Dutch skipper Mark van Bommel was quoted as saying in an interview published in De Telegraaf overnight NZ time that the Oranje heard racist chanting from some of the estimated 25,000 fans who turned up to watch them train at the stadium in southern Poland.
"We all heard the monkey chants," he told the newspaper. "We can't accept that. We reacted well and the situation was sorted."
"If any of us is targetted by monkey chants during our matches we won't accept it.
If we hear anything like that during a game, I'll immediately go to the referee to ask him to intervene."
Van Bommel, who has left AC Milan for PSV Eindhoven, was also seething at the UEFA representatives who were at the training session and claimed they had heard nothing.

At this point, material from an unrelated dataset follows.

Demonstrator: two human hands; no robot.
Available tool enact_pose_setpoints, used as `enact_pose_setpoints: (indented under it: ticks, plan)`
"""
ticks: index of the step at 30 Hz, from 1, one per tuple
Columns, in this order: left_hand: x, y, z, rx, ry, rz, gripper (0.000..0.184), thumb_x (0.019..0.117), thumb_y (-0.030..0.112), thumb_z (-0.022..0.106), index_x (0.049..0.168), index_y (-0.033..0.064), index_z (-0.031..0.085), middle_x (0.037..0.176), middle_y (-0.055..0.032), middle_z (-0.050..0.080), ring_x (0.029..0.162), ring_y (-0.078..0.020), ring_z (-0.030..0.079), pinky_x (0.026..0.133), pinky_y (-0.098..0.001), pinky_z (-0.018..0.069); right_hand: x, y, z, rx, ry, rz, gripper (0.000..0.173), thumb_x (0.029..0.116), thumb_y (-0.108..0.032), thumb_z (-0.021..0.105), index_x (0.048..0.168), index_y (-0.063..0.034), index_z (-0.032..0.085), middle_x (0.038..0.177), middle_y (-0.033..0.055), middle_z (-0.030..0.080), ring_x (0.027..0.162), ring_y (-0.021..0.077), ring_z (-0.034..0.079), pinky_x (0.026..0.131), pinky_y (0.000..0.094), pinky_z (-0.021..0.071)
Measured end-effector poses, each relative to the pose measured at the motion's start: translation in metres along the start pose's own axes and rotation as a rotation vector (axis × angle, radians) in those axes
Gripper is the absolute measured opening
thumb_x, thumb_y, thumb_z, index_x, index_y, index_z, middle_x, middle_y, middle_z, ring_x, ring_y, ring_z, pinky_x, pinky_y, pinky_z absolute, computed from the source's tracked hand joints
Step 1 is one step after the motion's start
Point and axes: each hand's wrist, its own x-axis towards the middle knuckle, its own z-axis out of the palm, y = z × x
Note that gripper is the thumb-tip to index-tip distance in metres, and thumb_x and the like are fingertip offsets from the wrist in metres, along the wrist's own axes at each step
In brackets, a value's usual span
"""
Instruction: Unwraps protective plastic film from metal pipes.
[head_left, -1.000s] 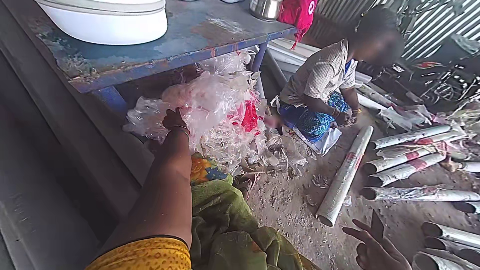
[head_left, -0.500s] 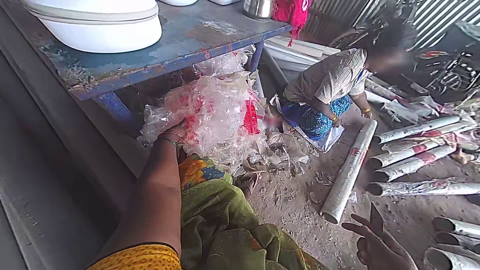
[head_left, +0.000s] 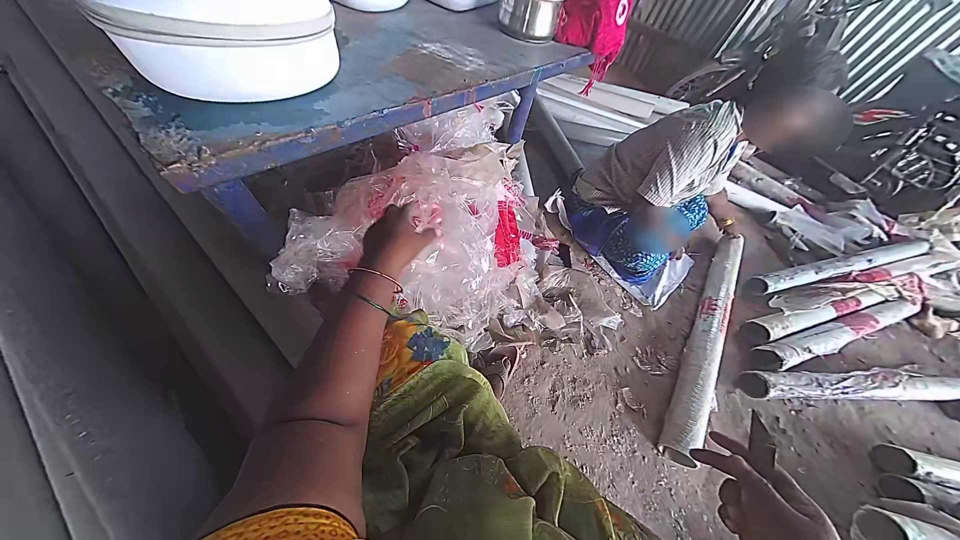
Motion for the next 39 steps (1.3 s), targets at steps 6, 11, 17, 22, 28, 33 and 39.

"Open your ears. If you hear the chants but you don't wish to say you heard them, that is even worse," he said.
De Telegraaf previously reported that a handful of spectators had made monkey noises at the side's black players during the warm-up, forcing the squad to train away from fans.
A senior UEFA official had told AFP that some Polish supporters were unhappy at Krakow not being made one of the four Polish host cities for the tournament and made themselves heard.
UEFA's statement on Friday stops short of launching any investigation into the incident, which was reportedly short-lived, but it threatened to take action if there were any repeat.
"Should such behaviour happen at further training sessions, UEFA would evaluate the operational measures to be taken to protect the players," its statement said, without elaborating.
"UEFA has a zero tolerance policy when it comes to discriminatory behaviour and has given the power to referees to stop matches in case of any repeated racist behaviour."
Dutch legend Ruud Gullit has said he hopes the chanting was a one-off, warning that such incidents tarnished the Euro 2012 hosts' reputation.
"I think this is an opportunity for Poland and Ukraine to show the world what beauty they have, what the country has to offer,'' Gullit told reporters in Warsaw.
"It's a pity that a small group took the opportunity to abuse that view of your country. I hope that this was just an incident,'' the captain of the Euro 1988 winning Dutch squad said.